The doctors and nurses at the ER kept asking me to rate my pain on a scale of 1 to 10.  I was there a while, and I had very little to do, so before the painkillers kick in, I will share with you the scale I came up with to give myself something to go by:

Little Blind Girl’s Scale of Relative Pain

Pick the level your pain most resembles:

1:  Listening to elevator music

2:  Getting ready to pay the cashier after waiting in a long line, only to remember that you left your card at home

3:  Extended exposure to talk radio

4:  Computer crashing just after you’ve finished a complex project and before you get a chance to save it

5:  Dry cleaner ruining your favorite outfit

6:  Realizing late on Christmas Eve that there’s one present you forgot to get

7:  Calling that hot guy/girl whose number you scored and finding out he/she gave you a fake number

8:  Your divorced parents each get remarried on the same day in different time zones and they both expect you to be at the wedding (has actually happened)

9:  IRS audit

10:  You can’t access the internet to be able to read the little blind girl’s blog!

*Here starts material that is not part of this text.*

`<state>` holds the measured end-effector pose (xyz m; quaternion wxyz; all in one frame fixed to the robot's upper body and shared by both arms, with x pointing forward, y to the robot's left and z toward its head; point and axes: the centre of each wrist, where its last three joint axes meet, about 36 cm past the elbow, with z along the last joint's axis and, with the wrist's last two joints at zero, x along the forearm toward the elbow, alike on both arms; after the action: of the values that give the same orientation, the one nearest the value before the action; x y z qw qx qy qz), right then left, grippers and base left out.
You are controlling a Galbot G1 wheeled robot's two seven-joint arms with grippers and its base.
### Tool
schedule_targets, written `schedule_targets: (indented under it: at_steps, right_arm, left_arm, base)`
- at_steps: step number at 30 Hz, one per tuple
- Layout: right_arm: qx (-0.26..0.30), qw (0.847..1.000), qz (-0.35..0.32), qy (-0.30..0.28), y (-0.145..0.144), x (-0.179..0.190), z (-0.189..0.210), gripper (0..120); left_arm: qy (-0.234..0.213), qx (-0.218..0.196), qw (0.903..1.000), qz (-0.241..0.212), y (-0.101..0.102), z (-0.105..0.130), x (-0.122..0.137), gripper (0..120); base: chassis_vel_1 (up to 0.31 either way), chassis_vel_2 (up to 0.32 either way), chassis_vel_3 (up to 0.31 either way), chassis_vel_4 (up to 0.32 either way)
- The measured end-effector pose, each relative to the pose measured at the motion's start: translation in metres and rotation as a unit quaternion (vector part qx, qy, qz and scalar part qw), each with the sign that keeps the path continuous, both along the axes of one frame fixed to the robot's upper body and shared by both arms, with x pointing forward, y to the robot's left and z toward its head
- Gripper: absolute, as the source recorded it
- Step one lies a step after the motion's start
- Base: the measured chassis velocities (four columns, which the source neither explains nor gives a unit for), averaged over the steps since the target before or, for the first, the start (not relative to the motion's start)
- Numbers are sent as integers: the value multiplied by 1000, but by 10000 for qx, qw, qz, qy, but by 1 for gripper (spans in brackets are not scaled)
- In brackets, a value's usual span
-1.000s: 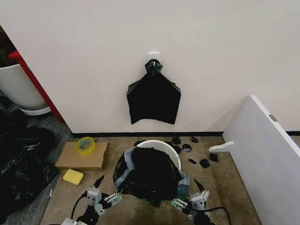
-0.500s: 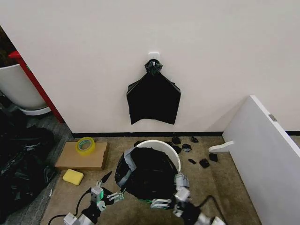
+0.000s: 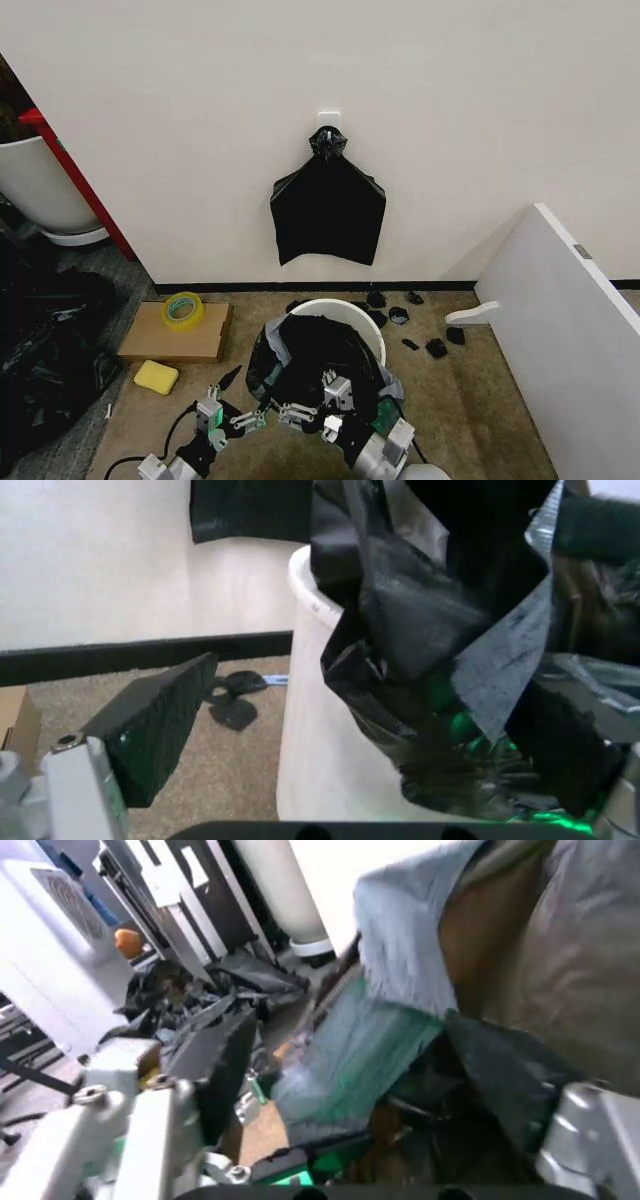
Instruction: Place the garbage bag over the trash bin.
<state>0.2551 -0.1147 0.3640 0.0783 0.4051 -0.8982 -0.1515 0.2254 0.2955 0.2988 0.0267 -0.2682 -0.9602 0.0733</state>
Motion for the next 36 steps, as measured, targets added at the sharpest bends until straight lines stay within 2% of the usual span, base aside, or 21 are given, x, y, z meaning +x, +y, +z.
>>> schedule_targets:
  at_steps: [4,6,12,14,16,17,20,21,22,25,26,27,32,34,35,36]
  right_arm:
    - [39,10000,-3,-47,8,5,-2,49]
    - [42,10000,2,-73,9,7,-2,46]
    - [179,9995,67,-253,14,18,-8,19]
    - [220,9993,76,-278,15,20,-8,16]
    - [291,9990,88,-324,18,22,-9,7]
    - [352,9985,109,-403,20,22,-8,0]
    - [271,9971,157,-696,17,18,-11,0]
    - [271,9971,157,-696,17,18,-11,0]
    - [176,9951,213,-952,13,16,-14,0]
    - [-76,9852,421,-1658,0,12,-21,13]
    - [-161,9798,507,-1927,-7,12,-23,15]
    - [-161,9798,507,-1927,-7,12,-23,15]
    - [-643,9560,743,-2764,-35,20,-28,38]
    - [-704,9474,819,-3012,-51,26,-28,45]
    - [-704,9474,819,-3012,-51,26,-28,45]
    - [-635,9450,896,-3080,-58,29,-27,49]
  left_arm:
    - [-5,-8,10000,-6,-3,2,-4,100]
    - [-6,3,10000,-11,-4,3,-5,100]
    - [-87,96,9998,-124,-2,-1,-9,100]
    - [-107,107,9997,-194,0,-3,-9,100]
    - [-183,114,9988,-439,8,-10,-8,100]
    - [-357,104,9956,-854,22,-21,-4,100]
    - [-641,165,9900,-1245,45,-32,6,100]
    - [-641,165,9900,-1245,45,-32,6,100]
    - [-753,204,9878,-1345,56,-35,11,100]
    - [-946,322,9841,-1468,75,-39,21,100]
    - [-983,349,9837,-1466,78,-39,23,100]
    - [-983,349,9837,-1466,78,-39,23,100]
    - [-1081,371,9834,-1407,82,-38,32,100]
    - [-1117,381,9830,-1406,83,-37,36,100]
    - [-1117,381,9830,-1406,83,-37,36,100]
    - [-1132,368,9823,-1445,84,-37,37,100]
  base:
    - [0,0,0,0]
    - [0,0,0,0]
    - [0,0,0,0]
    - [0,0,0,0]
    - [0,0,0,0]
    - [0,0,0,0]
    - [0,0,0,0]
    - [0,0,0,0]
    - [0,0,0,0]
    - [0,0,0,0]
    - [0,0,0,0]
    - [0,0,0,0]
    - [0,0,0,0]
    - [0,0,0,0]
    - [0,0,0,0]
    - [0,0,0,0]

All right, now that we’ve all acknowledged what’s really important in life, I’m off to have another bizarre prescription-influenced dream.  Last night I dreamed that I was in a meeting and one of my colleagues got up in the middle of the meeting and started doing a stand-up routine.  It was pretty good, too!  I think I’m most disturbed by the fact that I was dreaming about meetings.

Say good night, Gracie!  Good night, Gracie.